Your goal: When you reproduce the data, keep every word exactly as it stands and leave the pictures out.

Data:
◆ ◆ ◆ ◆ ◆

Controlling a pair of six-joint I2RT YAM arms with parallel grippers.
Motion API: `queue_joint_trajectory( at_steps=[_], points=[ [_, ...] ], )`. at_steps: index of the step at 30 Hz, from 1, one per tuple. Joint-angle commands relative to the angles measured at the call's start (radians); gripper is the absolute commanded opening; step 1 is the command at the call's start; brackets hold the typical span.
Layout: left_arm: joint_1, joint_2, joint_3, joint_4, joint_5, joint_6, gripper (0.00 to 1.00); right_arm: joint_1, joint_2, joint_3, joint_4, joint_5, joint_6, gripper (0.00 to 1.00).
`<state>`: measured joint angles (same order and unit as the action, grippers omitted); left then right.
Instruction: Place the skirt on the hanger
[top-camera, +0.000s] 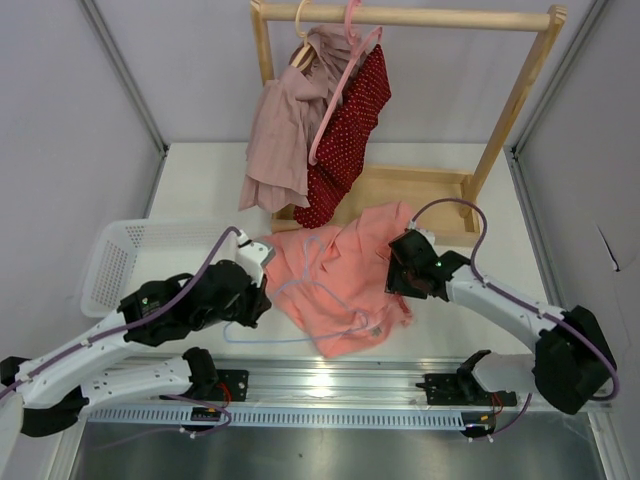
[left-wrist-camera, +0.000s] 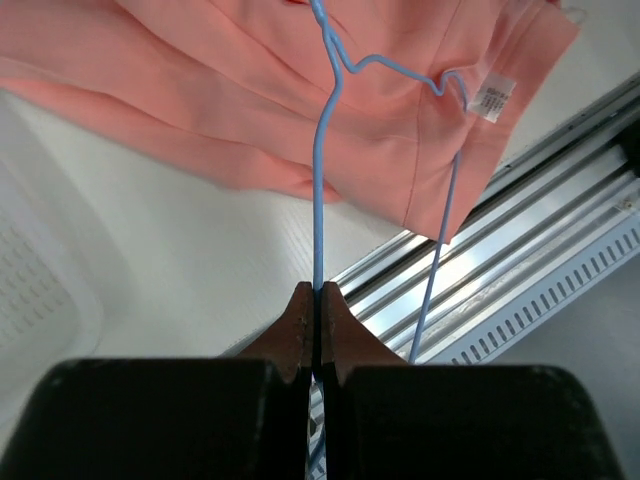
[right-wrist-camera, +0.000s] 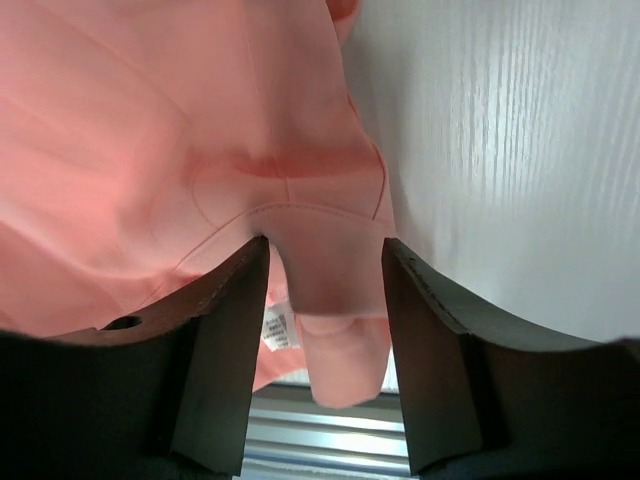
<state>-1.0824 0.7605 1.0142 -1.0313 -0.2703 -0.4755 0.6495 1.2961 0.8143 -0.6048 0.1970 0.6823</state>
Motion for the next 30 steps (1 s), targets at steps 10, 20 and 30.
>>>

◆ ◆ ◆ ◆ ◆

Result of the task:
Controlling a pair of six-joint I2RT YAM arms with parallel grippers.
Motion API: `queue_joint_trajectory( at_steps=[_], points=[ [_, ...] ], )`. at_steps: index of the step at 30 Hz, from 1, one per tuple. Joint-angle commands relative to the angles measured at the call's start (radians); gripper is the absolute commanded opening; step 1 is the command at the call's start; brackets hold the typical span.
Layout: left_arm: joint_1, joint_2, joint_3, joint_4, joint_5, joint_6, gripper (0.00 to 1.00); right_arm: joint_1, joint_2, joint_3, joint_4, joint_5, joint_6, gripper (0.00 to 1.00).
`<state>`: measured joint angles (same order and unit as the action, grippers omitted); left then right.
Instruction: Place the skirt on the hanger
[top-camera, +0.000s] 
[left-wrist-camera, +0.000s] 
[right-wrist-camera, +0.000s] 
<state>-1.0824 0.7605 1.0142 -1.0313 -0.2703 -0.4755 0.6495 1.2961 0.8143 -0.6048 0.1970 0.6823</state>
Motion for the next 30 steps (1 s), targets at steps 10, 20 and 30.
>>>

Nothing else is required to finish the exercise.